One key advantage of Bluetooth® Low Energy (LE) is the long battery life it gives portable devices that are always-on, but still light-weight and miniature in form-factor, such as asset and personnel tags for Real Time Location Services (RTLS).
Bluetooth Mesh profiles provide the basic infrastructure protocol to support the relay of messages from tags over a network of mesh relay nodes, which are typically line-powered devices. Location of the tags are most commonly determined using received signal strength (RSSI) at three or more nodes, the position of which are known and allow tag position to be calculated using geometrical trilateration techniques. Location accuracy is dependent on individual silicon implementation of RSSI measurement, as well as the sophistication of post-processing algorithms applied to the calculation. Commercial products, such as the WiSilica patient tracking system, can typically resolve down to one-meter accuracy.
Supporting Lighting Controls
The Bluetooth® Mesh Profile, together with Bluetooth Mesh Model Specification, has primarily focused on the support for lighting controls, and many Bluetooth LE based networked lighting products are expected to be deployed in the near future, especially in the enterprise market. It will be very convenient and cost-effective for such lighting fixtures to be used as connectivity nodes, enabling location-awareness for low-power IoT devices throughout enterprise environments.
The Bluetooth Mesh Model Specification has defined procedures for location setting and reporting by individual fixture locations, for example, which can be directly useful for defining the reference node locations to be used for trilateration. The Bluetooth Mesh Profile also supports the use of advertising packets so that short asynchronous broadcast ADV packets from the tags can be relayed efficiently in a timely manner. Also, unlike many simple tracking products in the market today where the tags simply transmit fixed ADV beacon packets, the Bluetooth Mesh Profile has strong security procedures where, for example, each message is encrypted using a sequence number and keys to protect against message replay attacks. As a result, a tag is not easily cloned or its location tracked by rogue receivers as would happen to the simple beacon tags.
Bluetooth Technology in Smart Environments
Currently, there is no Bluetooth® profile strictly defined for RTLS, although some activities are beginning in the smart environment working group with initial effort around an FRD that predicates the use of the Bluetooth Mesh Profile. In any case, as an application layer protocol, the Bluetooth Mesh Profile can coexist with other applications that allow the complete RTLS system to be built even when not all application profiles are standardized yet. Compatibility at the core Bluetooth LE stack layers is maintained so that integration with the mobile device ecosystem is possible. This is an essential advantage of Bluetooth LE over many competing short-range wireless standards, just as the Bluetooth mesh profile also alludes to the use of a smart or even legacy phone as the provisioner to add a device securely to a Bluetooth mesh network.

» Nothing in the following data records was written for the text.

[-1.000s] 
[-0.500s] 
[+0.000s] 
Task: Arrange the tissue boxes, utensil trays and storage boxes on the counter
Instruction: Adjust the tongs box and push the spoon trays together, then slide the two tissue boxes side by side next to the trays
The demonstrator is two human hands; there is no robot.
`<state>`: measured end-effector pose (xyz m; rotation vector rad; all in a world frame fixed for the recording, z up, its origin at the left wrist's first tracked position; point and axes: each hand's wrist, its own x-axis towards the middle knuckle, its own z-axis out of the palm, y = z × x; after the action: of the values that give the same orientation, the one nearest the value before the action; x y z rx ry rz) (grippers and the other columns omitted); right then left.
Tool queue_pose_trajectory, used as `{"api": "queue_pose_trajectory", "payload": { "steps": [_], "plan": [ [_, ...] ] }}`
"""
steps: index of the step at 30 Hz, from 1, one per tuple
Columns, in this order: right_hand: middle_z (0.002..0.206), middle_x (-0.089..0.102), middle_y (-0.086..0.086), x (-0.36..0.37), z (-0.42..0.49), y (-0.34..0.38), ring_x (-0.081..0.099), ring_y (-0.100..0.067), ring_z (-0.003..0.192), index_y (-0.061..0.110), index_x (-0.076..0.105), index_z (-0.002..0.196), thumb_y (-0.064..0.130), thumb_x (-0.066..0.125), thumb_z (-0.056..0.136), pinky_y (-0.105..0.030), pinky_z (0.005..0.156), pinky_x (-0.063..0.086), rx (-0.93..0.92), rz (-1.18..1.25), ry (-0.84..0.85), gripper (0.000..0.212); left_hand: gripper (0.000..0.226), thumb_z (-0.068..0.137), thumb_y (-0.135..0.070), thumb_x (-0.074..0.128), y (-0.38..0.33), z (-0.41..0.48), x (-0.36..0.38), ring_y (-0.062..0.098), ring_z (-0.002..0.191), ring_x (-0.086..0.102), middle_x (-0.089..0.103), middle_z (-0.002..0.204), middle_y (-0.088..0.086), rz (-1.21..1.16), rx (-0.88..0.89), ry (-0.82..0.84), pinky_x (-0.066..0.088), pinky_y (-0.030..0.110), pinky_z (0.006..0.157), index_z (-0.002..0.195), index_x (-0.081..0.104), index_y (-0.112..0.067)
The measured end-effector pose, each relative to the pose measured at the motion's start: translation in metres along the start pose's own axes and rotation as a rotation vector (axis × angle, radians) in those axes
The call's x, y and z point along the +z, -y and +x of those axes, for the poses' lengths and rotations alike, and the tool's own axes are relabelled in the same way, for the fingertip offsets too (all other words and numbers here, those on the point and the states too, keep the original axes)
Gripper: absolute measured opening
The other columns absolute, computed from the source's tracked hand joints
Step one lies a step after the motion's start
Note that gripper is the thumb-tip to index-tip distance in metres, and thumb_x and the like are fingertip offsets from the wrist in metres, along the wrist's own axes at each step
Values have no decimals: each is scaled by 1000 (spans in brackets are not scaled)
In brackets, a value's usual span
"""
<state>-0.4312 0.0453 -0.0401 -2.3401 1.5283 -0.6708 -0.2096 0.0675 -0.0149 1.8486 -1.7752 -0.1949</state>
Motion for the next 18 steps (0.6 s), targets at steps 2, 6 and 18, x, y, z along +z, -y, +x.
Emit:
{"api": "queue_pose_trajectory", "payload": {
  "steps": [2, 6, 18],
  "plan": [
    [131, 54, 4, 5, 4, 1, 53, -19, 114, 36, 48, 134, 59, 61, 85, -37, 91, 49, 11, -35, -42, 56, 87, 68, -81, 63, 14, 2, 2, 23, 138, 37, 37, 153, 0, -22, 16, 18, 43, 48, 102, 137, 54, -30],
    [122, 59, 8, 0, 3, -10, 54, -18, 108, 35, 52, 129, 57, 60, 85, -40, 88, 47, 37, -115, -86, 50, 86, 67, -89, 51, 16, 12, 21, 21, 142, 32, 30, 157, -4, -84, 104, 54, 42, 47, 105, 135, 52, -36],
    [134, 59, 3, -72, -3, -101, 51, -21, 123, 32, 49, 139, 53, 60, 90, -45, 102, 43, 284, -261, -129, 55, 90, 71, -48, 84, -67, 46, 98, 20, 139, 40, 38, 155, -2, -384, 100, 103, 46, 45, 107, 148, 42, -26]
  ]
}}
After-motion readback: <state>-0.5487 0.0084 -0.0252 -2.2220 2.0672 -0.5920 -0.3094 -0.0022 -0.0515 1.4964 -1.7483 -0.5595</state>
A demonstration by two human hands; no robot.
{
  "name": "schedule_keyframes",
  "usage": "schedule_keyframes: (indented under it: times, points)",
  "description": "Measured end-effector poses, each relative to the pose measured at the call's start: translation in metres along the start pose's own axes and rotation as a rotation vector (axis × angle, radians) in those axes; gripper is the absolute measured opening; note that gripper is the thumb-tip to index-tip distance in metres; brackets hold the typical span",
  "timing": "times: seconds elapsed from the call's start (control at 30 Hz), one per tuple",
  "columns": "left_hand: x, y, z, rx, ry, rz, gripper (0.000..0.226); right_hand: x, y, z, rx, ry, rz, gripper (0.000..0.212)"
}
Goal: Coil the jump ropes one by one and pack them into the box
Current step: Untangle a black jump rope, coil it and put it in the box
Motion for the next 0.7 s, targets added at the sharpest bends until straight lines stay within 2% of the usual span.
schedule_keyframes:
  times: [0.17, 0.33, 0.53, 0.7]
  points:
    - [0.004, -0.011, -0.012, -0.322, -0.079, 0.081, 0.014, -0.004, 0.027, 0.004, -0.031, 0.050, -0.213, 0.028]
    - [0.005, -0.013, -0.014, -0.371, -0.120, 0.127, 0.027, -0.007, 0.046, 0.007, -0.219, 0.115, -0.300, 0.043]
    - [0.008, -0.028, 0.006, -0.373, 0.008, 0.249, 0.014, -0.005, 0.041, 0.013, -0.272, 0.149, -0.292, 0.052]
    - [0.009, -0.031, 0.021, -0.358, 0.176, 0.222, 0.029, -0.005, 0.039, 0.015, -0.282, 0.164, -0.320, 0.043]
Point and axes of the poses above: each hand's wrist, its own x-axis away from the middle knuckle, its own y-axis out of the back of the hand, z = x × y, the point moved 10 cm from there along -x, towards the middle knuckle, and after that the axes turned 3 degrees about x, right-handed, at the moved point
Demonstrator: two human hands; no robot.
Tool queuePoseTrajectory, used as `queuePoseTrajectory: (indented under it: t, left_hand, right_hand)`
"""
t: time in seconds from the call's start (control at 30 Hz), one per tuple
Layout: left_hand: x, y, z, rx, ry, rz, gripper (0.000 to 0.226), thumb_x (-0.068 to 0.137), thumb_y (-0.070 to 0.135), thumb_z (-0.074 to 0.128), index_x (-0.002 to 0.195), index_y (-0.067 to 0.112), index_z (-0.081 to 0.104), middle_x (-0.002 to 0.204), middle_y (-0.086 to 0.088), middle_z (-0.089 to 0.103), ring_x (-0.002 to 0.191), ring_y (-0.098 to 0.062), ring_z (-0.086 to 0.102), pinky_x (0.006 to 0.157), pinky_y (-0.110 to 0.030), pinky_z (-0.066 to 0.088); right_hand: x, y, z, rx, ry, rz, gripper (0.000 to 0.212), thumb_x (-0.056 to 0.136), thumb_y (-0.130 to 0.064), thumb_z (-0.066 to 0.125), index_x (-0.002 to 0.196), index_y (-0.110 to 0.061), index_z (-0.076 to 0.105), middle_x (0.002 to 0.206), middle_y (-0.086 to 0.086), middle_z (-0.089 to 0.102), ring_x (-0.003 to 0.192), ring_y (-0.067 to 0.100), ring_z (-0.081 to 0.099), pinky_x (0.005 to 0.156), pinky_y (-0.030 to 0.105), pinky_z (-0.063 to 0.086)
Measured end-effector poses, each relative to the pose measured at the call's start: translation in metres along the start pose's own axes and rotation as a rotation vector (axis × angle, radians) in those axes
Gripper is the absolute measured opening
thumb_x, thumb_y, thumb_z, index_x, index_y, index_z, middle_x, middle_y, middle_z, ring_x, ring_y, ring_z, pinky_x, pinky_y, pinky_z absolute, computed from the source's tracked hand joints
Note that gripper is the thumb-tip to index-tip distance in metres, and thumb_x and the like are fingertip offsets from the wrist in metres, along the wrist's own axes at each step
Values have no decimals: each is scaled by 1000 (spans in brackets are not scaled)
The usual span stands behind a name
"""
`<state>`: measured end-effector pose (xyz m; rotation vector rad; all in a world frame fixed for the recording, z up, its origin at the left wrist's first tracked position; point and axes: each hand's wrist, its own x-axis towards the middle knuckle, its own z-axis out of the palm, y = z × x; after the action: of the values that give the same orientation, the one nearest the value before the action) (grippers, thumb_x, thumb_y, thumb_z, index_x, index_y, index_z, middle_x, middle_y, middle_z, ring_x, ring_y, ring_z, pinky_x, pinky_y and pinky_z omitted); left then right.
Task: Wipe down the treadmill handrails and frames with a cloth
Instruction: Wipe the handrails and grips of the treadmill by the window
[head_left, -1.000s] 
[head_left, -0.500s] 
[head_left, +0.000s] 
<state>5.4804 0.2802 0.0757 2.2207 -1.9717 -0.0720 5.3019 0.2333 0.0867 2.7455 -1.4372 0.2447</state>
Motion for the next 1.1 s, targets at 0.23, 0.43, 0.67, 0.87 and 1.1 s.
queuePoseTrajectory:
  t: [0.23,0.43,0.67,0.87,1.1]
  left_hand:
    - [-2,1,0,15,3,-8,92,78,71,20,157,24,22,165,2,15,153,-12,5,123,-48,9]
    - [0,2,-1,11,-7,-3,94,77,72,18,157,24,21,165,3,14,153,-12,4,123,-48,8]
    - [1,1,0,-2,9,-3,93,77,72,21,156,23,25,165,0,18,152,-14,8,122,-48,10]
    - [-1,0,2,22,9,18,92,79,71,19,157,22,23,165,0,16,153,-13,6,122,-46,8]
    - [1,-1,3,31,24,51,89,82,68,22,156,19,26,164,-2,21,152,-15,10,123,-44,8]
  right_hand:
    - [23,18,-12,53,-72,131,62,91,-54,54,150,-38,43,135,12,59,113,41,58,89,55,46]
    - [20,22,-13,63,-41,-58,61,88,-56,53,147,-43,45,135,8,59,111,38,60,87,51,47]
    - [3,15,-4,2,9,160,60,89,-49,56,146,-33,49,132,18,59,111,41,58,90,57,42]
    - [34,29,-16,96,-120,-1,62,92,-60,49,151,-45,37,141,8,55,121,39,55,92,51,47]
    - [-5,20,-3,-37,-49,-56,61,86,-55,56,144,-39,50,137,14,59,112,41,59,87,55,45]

Meeting Demanding Applications
In general, RTLS is a much more demanding application than lighting control due to the number of tags and the amount of traffic generated per tag in a typical enterprise deployment. Patient and asset tags would need to transmit at least once per second or more for position updates to be real-time. In a typical healthcare environment, there could be hundreds of patient and asset tags all within a small area.
The Bluetooth® Mesh Profile, being a flooding mesh, would typically be impacted in throughput if applied without due consideration of such traffic engineering issues. However, there are provisions within the profile, such as the different type of nodes being just passive nodes, relay nodes, and low power nodes, so that individual vendors may incorporate additional application-layer optimization that would achieve higher overall channel utilization and traffic throughput.
Finally, the system would typically require gateway devices where the mesh network interfaces to Wi-Fi or some other LAN and eventually to the cloud server that provides the accumulation of all received ADV packets and their RSSI and perform the location calculations. It is entirely conceivable that standardization effort would eventually define an RTLS profile that standardizes on protocol right up to the gateway, and also makes use of new features provided by Bluetooth 5, such as the extended advertising packets and large number of secondary advertising channels. This will enable the full potential of the Bluetooth Mesh Profile to be utilized with RTLS services ubiquitously provided from the cloud by any RTLS service providers, to any IoT devices connected to a Bluetooth Mesh network. Location services will become a key function of every IoT object, as is connectivity to the Internet.